**EXERCISE AIM:**
Report each line of the data that contains the string "black".

Data excerpts
--- START ---
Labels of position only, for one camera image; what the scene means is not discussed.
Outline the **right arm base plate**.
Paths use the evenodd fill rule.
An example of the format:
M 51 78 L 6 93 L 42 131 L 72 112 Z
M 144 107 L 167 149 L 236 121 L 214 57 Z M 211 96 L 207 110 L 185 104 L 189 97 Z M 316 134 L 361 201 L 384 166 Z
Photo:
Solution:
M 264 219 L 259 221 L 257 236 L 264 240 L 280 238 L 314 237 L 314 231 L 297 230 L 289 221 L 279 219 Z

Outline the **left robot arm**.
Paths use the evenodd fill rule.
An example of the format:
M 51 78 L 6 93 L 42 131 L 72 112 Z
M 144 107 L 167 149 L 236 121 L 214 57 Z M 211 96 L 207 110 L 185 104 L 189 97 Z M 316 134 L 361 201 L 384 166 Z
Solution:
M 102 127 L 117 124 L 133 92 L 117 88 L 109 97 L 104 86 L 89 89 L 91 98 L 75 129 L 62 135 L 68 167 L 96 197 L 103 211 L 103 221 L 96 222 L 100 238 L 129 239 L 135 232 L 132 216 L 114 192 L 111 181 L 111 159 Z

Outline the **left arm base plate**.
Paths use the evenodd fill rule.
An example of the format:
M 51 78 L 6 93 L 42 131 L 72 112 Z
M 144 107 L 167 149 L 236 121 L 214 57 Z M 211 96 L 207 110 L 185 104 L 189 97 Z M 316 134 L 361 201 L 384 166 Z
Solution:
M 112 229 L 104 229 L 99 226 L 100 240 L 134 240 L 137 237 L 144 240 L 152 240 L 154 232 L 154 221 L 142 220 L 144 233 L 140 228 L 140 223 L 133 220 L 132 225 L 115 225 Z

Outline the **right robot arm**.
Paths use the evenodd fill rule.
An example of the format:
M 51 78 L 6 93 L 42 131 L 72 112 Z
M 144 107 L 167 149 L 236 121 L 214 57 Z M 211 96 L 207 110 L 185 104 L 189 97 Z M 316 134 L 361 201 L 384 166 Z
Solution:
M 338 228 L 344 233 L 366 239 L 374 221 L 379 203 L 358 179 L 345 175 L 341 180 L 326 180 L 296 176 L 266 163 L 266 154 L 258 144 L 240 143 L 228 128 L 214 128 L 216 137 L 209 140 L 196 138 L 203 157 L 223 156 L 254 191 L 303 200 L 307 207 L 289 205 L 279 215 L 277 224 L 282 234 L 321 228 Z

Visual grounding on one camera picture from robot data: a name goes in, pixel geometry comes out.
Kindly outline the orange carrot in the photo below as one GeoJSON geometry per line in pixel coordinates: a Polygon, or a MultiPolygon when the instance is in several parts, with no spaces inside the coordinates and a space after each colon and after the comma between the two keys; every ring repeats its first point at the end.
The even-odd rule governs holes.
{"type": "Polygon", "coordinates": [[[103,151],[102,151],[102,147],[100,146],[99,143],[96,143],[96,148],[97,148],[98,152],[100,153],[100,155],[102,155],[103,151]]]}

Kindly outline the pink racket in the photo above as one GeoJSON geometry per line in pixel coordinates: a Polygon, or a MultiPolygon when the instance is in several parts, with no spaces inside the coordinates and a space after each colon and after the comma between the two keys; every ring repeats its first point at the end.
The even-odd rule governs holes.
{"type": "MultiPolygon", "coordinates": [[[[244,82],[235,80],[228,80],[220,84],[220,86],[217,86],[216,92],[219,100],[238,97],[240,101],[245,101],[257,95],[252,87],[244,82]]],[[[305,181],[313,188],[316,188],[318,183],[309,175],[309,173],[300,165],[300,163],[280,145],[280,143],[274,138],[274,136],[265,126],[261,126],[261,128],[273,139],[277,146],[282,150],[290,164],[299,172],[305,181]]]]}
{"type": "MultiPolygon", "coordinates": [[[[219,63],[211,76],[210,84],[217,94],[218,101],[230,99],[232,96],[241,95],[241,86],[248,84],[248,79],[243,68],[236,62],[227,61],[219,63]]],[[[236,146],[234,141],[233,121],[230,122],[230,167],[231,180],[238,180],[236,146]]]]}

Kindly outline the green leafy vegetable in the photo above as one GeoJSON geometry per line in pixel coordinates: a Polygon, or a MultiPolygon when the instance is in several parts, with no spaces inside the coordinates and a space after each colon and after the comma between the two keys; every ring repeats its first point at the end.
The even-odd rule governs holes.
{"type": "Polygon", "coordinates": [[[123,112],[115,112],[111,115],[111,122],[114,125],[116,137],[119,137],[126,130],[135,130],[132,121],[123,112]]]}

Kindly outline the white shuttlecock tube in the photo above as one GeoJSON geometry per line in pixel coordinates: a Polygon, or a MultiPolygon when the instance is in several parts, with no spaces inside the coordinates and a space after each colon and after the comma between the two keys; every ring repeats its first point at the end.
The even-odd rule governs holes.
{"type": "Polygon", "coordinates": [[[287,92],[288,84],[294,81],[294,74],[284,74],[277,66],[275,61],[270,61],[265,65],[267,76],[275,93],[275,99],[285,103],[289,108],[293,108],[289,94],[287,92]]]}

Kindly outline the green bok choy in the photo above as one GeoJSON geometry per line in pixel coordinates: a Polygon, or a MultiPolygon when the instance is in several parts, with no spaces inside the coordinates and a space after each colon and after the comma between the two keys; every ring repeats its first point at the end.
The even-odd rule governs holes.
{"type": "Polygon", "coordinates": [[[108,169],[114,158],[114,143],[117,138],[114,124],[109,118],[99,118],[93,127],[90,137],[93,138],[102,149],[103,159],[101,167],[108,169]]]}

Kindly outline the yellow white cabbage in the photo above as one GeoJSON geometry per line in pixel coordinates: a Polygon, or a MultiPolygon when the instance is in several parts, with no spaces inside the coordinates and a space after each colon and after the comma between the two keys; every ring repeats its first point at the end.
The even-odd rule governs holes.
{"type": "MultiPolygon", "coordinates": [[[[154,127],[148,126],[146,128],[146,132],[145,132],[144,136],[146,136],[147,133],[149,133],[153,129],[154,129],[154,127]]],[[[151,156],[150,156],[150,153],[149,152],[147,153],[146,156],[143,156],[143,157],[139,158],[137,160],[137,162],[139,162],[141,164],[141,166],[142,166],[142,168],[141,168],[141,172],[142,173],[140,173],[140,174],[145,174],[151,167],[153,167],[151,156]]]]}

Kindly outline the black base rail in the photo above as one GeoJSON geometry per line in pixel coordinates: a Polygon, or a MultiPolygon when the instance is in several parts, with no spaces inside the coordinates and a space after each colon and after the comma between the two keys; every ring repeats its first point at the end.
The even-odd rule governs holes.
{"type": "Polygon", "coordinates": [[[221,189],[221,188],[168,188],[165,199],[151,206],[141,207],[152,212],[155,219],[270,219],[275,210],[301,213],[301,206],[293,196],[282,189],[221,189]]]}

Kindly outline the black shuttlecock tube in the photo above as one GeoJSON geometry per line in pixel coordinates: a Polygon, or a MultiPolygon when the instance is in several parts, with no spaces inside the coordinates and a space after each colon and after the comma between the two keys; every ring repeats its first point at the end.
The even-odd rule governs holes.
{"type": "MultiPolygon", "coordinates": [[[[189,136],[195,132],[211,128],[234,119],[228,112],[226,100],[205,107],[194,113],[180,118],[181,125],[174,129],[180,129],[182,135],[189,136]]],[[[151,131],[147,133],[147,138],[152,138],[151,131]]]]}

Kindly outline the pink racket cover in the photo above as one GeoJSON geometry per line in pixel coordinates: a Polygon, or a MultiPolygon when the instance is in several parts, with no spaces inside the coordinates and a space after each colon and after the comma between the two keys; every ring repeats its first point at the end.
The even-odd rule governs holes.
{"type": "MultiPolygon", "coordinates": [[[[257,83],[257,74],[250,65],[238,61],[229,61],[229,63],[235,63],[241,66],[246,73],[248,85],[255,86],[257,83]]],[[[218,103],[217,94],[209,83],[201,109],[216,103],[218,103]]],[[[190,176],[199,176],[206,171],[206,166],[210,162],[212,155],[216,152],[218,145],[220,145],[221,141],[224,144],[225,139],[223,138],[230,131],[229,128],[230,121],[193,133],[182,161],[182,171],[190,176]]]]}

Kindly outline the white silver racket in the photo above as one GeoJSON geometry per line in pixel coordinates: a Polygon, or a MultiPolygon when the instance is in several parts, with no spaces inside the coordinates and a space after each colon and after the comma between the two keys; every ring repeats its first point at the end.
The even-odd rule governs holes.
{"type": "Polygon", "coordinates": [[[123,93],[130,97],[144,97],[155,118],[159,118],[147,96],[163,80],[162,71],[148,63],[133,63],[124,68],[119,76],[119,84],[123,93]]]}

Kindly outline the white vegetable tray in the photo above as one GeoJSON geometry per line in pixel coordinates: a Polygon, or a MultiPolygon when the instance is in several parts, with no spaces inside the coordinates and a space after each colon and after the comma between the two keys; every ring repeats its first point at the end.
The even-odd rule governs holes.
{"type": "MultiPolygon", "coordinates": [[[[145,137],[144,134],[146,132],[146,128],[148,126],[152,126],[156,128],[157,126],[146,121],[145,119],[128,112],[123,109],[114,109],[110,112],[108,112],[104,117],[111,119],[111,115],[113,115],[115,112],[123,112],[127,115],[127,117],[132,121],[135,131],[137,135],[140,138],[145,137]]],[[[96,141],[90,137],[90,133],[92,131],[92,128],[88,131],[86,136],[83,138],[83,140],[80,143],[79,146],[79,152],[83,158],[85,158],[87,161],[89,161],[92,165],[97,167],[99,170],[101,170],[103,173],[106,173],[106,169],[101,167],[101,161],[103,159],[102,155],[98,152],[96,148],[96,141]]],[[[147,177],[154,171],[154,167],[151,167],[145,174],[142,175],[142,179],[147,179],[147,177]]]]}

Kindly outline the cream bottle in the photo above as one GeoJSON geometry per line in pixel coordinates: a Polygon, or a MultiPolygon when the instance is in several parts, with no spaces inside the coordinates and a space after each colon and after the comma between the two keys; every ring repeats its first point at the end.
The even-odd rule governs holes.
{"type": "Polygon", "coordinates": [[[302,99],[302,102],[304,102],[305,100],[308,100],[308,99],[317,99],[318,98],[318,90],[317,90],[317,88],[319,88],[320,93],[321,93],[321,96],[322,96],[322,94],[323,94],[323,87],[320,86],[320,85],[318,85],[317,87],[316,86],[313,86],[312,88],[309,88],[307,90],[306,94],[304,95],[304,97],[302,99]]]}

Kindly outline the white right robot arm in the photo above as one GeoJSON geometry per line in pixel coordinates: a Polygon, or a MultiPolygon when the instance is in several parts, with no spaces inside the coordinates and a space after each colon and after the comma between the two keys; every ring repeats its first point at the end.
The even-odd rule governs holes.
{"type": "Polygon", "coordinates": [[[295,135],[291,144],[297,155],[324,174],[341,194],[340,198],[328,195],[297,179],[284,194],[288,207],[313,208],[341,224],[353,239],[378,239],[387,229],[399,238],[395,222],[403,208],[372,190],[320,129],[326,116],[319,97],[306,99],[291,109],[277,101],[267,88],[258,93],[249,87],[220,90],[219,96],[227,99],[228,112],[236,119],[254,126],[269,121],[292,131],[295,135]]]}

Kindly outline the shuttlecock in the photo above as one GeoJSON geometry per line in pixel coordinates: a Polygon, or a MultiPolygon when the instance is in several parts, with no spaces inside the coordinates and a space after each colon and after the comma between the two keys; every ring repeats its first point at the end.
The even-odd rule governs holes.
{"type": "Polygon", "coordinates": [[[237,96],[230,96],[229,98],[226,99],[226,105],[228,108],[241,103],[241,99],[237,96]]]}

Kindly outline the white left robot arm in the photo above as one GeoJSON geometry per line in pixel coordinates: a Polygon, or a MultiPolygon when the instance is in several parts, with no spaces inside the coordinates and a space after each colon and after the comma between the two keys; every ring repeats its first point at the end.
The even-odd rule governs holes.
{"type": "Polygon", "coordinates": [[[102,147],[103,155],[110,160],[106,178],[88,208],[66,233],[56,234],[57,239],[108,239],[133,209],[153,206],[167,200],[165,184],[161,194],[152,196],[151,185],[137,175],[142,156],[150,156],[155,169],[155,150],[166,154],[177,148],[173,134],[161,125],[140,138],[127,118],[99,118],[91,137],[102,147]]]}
--- END ---
**RESPONSE TO THE EXERCISE:**
Kindly outline the black base rail in the photo above as one GeoJSON geometry per line in pixel coordinates: a Polygon, or a MultiPolygon when the instance is in several parts, with no spaces inside the coordinates and a space after each colon and after the comma between the two keys; every ring repeats its first point at the end.
Kindly outline the black shuttlecock tube in the photo above as one GeoJSON geometry per line in pixel coordinates: a Polygon, or a MultiPolygon when the instance is in several parts, with no spaces inside the coordinates and a space after each colon and after the comma between the two keys; every ring repeats its first point at the end.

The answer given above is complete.